• _To do_
Please restate the material below word for word, from the first line through the one that contains "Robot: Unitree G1", inclusive.

------

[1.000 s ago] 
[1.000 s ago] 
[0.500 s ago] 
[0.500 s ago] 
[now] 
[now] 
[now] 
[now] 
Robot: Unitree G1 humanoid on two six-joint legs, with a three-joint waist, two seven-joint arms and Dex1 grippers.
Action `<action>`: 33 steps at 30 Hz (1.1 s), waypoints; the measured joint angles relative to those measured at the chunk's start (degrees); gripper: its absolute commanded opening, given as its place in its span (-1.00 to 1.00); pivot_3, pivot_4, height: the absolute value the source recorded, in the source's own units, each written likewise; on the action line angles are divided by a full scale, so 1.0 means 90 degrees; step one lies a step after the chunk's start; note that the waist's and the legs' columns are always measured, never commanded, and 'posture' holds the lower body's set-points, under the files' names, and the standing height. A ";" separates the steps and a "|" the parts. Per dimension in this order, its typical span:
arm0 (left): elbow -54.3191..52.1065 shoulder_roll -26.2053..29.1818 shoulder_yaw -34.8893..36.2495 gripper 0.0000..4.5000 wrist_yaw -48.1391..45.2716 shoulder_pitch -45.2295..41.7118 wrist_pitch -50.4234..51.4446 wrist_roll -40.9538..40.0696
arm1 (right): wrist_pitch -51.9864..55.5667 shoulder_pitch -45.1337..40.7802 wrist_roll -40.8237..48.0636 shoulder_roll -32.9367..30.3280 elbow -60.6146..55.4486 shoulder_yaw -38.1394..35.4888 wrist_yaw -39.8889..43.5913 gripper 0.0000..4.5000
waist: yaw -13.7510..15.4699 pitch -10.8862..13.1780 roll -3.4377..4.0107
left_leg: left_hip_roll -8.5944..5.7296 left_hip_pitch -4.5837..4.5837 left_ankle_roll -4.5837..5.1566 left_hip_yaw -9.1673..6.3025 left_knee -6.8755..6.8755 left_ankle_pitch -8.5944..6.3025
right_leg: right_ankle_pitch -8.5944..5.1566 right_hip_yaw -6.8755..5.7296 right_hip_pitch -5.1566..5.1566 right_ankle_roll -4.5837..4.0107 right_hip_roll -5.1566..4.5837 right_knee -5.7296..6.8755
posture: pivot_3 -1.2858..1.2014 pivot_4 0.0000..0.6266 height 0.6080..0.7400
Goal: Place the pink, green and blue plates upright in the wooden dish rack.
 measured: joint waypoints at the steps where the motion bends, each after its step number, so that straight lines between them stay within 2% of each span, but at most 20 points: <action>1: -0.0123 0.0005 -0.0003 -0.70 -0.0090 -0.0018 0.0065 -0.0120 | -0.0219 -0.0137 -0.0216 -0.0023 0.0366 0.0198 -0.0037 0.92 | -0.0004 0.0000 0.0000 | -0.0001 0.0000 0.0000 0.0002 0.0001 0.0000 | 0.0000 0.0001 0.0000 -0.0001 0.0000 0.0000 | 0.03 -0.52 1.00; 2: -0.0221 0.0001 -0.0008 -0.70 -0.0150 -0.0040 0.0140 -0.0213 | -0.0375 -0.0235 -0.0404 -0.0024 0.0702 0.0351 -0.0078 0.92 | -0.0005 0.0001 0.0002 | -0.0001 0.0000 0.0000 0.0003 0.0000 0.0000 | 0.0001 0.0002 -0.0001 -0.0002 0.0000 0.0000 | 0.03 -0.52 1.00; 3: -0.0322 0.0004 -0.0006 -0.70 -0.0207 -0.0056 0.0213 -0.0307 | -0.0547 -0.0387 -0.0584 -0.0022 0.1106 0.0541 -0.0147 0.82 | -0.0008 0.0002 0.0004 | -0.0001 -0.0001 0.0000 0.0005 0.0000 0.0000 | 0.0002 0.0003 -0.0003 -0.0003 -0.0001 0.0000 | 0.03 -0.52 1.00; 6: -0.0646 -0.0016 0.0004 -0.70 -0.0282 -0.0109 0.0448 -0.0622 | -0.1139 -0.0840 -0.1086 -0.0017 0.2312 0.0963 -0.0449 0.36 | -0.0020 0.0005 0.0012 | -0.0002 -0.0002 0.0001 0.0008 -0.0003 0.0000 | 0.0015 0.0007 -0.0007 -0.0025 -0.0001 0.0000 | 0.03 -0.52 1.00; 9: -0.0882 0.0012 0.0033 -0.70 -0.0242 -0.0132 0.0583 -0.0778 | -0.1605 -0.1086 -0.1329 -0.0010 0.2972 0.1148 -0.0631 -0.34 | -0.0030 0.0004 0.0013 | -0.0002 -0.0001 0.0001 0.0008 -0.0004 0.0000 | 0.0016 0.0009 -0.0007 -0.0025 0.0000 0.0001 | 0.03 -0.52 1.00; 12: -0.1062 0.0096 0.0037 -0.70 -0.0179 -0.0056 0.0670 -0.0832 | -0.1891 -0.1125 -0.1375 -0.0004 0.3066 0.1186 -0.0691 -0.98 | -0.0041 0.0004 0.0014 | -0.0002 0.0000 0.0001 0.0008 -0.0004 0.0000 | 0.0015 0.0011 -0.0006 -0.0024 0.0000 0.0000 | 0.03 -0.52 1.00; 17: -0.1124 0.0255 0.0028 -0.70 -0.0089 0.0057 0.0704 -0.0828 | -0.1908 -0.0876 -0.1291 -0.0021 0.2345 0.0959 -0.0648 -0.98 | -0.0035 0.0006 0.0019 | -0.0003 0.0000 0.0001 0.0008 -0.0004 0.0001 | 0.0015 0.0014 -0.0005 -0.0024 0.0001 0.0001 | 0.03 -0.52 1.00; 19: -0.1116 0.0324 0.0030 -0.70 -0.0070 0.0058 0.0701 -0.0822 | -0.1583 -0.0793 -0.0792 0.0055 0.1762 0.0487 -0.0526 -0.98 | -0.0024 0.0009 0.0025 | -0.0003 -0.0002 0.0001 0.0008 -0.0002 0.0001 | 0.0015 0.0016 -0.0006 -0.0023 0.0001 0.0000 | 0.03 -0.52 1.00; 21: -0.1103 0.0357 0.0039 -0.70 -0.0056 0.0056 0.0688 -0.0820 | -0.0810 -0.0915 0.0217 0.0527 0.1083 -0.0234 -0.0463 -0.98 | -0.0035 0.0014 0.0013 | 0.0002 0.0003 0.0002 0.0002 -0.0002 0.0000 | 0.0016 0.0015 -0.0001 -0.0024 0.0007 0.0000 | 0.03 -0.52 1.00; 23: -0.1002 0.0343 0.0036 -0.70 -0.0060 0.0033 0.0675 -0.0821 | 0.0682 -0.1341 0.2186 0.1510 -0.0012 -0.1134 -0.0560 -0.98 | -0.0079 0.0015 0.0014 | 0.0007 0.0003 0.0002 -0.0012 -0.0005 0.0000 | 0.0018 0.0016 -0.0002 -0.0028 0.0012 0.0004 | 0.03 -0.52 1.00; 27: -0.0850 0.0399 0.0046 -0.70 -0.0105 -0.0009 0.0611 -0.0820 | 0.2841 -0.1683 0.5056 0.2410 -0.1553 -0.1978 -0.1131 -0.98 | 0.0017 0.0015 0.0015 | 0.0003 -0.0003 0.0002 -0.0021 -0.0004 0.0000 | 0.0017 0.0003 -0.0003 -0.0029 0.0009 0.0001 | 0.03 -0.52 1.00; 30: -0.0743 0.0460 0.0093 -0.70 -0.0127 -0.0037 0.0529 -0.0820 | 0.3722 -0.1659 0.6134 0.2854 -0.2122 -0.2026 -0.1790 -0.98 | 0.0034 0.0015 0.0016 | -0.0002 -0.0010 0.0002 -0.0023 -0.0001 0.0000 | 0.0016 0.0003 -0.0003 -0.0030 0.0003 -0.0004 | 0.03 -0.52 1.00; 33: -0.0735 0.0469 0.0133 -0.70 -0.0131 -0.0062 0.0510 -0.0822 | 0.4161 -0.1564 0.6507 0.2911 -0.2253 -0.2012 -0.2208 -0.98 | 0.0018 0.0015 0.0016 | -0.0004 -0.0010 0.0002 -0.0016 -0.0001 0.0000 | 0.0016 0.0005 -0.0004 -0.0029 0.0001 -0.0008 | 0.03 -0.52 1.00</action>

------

• _Solution_
[1.000 s ago] 
[1.000 s ago] 
[0.500 s ago] 
[0.500 s ago] 
[now] 
[now] 
[now] 
[now] 
Robot: Unitree G1 humanoid on two six-joint legs, with a three-joint waist, two seven-joint arms and Dex1 grippers.

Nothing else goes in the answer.